### Work request:
Set down, without alteration, the lines from the one that contains "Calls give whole" through the final line of the material below.

====

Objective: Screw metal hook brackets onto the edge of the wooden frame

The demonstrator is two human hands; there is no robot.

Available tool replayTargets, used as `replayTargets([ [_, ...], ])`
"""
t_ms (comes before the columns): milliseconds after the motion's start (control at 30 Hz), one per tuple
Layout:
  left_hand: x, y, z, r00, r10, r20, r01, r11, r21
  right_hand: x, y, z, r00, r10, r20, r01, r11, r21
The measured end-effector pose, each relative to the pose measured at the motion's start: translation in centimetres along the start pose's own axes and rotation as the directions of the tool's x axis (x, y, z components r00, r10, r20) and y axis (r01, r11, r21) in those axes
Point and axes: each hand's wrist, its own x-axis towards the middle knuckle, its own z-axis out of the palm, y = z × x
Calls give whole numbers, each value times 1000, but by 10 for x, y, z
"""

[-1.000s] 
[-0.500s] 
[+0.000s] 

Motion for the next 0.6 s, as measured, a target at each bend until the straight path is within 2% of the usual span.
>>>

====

### Completed task:
Calls give whole numbers, each value times 1000, but by 10 for x, y, z
"""

[-1.000s] 
[-0.500s] 
[+0.000s] 

Motion for the next 0.6 s, as measured, a target at each bend until the straight path is within 2% of the usual span.
>>>

Nothing else is required to complete the exercise.